Exercise material
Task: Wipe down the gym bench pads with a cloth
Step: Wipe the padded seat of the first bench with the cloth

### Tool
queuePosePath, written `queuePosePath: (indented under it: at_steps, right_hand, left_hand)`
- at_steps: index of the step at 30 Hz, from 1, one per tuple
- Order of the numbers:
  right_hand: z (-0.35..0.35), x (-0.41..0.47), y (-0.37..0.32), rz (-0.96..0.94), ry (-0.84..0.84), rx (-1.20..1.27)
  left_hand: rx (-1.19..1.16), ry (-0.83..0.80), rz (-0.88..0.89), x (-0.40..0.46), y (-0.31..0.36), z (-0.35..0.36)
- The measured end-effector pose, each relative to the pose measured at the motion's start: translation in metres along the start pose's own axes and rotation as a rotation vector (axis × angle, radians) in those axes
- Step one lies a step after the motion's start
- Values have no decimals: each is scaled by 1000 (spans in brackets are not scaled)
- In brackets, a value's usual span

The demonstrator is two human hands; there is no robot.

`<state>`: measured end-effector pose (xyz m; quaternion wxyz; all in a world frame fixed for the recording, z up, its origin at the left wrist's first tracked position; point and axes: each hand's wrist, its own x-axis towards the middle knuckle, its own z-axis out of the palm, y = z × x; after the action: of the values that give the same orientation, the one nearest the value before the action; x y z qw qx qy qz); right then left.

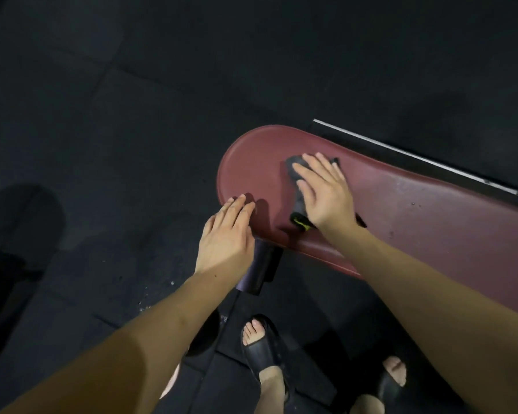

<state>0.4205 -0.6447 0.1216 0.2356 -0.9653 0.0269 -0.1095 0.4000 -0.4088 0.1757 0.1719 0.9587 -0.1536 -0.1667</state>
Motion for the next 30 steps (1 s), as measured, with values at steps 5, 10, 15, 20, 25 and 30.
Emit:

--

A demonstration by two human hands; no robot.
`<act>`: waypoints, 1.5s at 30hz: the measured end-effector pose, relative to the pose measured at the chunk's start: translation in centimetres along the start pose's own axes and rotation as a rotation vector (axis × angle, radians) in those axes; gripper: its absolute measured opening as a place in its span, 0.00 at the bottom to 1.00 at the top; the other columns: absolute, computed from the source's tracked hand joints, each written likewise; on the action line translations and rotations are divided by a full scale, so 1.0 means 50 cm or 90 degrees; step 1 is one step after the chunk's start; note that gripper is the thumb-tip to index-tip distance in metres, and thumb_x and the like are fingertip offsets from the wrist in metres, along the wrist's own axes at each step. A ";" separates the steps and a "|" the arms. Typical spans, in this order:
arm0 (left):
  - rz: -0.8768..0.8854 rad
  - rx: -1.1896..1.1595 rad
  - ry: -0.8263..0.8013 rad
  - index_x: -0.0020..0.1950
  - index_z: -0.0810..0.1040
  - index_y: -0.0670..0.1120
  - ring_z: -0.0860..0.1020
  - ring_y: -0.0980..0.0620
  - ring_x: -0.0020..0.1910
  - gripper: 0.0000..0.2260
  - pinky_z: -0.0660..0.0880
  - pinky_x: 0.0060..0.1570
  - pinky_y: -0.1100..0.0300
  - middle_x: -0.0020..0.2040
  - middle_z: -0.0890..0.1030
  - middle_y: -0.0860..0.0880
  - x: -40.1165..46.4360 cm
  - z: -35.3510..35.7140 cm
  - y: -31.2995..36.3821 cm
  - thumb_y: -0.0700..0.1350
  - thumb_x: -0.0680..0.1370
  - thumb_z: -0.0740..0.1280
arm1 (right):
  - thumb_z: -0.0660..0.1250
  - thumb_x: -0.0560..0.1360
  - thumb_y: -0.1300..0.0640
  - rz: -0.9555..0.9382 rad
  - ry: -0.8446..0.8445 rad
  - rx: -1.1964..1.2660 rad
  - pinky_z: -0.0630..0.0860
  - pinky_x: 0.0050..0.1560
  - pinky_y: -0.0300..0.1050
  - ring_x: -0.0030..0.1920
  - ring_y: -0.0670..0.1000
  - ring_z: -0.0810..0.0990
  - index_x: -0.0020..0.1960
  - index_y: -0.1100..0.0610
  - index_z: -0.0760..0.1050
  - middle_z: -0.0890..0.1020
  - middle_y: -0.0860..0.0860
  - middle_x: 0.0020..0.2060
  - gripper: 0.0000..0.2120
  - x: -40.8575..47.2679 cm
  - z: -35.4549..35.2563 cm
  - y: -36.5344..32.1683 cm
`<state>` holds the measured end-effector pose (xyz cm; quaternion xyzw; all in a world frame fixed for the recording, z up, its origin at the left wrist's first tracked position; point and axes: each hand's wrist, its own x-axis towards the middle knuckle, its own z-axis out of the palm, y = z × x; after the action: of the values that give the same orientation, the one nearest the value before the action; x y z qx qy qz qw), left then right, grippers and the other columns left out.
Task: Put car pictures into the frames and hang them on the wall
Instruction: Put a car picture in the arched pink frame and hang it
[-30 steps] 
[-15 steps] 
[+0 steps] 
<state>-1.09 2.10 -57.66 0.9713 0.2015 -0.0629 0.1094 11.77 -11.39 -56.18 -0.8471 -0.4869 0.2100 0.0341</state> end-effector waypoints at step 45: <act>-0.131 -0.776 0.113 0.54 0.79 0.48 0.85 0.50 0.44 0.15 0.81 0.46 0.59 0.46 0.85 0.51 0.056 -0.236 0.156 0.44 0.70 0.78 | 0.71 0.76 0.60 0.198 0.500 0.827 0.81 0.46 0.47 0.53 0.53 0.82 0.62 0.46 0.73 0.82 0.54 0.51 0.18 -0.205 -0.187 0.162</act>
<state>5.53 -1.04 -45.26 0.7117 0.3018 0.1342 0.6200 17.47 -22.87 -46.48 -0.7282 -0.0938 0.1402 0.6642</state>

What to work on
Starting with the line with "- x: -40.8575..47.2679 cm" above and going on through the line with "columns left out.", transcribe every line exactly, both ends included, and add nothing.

Solved problem
  - x: -40.8575..47.2679 cm
  - z: -35.4549..35.2563 cm
  - y: -36.5344..32.1683 cm
`<state>` holds the measured end-effector pose (xyz cm; quaternion xyzw; all in a world frame fixed for the recording, z up, its origin at the left wrist's first tracked position; point and axes: each hand's wrist, its own x-axis towards the middle knuckle, its own z-axis out of the palm, y = z × x; after the action: of the values that give the same orientation, the one nearest the value before the action; x y z qx qy qz qw), left then right, grippers and the other columns left out.

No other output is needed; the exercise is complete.